Lab-grown cancer ‘tumour’ heralds future treatment progress
For the first time UK scientists grow “tumours” from real cancer patients in a lab setting, an advance that could be the next step on the road to a future of truly personalised cancer therapies.
A team of scientists in the UK has grown miniature “tumours” from real cancer patients in the laboratory which closely match the actual disease growing in their bodies.
Called organoids the balls of tumour cells could be an important step towards truly personalised cancer therapies in future.
The work published today in the science journal Cell looked at colon cancers from 20 anonymous patients. Individual cells from their tumours were placed in a special 3-D growth matrix in the lab. These cells went on to grow into cancerous gut tissue very similar to that found in the patients.

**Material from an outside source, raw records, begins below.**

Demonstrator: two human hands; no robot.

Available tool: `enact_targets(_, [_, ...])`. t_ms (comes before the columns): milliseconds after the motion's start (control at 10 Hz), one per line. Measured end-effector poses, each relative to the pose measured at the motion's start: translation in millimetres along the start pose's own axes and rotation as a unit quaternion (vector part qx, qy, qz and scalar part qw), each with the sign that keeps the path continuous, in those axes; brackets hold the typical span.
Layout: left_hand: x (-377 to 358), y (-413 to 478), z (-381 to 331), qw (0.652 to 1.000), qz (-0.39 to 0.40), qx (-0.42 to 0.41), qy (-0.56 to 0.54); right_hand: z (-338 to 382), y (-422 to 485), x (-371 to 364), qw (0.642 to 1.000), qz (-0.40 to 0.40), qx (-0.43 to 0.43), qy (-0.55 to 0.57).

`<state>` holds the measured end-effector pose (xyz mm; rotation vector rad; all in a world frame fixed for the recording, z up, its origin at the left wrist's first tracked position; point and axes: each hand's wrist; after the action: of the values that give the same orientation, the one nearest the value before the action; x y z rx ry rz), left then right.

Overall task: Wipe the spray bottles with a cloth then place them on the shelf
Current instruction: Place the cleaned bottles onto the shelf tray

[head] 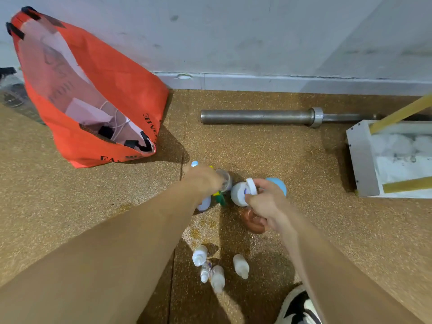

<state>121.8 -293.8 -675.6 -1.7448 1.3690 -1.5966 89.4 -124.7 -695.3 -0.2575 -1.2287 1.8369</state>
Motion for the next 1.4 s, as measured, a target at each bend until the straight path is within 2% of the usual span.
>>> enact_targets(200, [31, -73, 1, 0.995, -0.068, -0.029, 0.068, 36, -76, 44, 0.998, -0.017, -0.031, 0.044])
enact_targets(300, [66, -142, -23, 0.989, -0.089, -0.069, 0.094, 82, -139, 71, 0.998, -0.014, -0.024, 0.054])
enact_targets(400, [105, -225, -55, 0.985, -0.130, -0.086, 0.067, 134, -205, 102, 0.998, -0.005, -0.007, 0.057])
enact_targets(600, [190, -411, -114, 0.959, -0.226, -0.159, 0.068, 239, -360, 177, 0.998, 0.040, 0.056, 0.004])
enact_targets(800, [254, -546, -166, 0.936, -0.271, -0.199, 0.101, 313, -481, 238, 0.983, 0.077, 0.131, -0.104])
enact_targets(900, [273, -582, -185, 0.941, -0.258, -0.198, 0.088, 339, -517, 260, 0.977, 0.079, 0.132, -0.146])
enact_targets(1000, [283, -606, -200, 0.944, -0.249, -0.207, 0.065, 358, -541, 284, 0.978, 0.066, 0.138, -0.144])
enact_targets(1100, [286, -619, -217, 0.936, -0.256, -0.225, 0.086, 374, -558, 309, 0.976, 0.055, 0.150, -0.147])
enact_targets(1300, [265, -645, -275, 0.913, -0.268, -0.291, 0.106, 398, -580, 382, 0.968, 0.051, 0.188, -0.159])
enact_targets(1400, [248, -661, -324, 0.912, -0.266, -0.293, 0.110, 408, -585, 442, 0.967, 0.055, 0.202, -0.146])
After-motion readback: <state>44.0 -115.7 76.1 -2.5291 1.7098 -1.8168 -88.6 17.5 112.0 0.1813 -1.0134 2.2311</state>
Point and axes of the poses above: each hand's wrist, its own y-axis towards the middle knuckle, its own x-axis out of the back of the hand, z = x × y
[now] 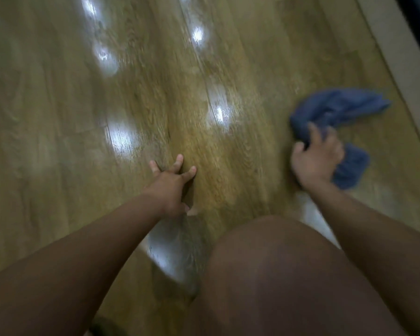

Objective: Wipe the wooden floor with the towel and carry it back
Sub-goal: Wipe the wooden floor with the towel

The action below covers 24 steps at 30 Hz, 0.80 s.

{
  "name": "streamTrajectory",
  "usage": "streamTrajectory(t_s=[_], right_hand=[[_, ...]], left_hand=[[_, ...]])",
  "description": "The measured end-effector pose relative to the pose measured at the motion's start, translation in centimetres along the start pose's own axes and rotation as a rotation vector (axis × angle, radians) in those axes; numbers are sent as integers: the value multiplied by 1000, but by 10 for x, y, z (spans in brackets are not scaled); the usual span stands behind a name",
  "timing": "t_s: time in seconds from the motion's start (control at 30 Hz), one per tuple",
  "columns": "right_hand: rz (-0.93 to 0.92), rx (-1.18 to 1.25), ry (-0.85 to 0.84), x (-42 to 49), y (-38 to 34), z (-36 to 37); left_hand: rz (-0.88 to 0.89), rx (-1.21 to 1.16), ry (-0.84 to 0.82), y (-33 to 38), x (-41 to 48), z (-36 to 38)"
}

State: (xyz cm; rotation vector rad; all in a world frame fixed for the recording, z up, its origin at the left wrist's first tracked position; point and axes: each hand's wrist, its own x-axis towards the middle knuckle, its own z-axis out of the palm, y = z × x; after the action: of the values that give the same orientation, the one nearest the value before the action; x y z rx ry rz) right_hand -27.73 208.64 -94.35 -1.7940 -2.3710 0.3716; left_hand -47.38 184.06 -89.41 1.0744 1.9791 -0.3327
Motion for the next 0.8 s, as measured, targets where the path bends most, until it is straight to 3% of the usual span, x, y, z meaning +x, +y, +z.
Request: streamTrajectory(t_s=[0.07, 0.17, 0.23, 0.3, 0.37, 0.43, 0.53, 0.8], right_hand=[[-294, 4, -206, -50, -50, 16], [-906, 44, -504, -82, -85, 29], [-1176, 18, -487, -72, -80, 26], [-1085, -28, -405, -67, -65, 20], [-837, -68, -335, -73, -49, 13], [-707, -60, -460, -74, -35, 15], [-810, -55, -674, -43, -35, 16], [-971, -341, -788, -2, -72, -1]], left_hand=[[4, -71, 100, 3, -3, -10], [-31, -296, 404, 12, -5, -16], [-54, -217, 376, 24, -5, -16], [-88, -120, 268, 34, -1, -8], [-93, -62, 260, 37, 9, -1], [-94, -35, 295, 35, 19, -2], [-58, -17, 252, 30, 28, -13], [-116, -2, 158, 44, 37, -36]])
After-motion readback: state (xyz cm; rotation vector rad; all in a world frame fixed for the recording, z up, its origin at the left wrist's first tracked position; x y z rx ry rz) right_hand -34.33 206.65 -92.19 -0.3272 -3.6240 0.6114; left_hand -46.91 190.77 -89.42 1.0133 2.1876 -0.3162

“This is the first time a collection of cancer organoids, or a living biobank, has been derived from patient tumours,” said Dr Matthew Garnet who led the research at the Wellcome Trust’s Sanger Institute in Cambridgeshire.
Tests on the genetic mutations in the cancers revealed they were 80 per cent similar to the patients cancer.
Individual variations
Screening the organoids against 83 experimental and existing cancer drugs showed exactly which tumours would be best treated with which drugs.
.jpg)
Picture courtesy Marc van de Wetering, Hubrecht Institute for Developmental Biology
And that’s important. Increasingly cancer treatments are tailored to an individual’s cancer. But even if patients have the same type of cancer, different genetic mutations mean individual cancers respond in very different ways to cancer drugs.
A lab-grown organoid from a tumour biopsy could immediately reveal a tumour’s genetic strengths and weaknesses.
Some researchers think in future all cancer patients may have their cancers grown outside their body in this way to guide their therapy.
Phenomenal progress
But the team at the Sanger believe that may turn out to be unnecessary. Large collections of cancer organoids could allow new drugs or combinations of drugs to be tested to match any given patient’s tumour type.
A patient’s cancer could then be genetically sequenced and “matched” to the most similar cancer type from this organoids biobank to ensure it can be killed.
There are already 2 clinical trials in the UK for lung and bowel cancer which are sequencing individual patient’s tumours.
“The pace at which this is accelerating is just phenomenal”, said Dr Ultan McDermott, an oncologist at the Sanger Institute, “I think within the next couple of years we will have organoids coming onto the scene and that information on how they respond to treatment will make those trials even more possible.”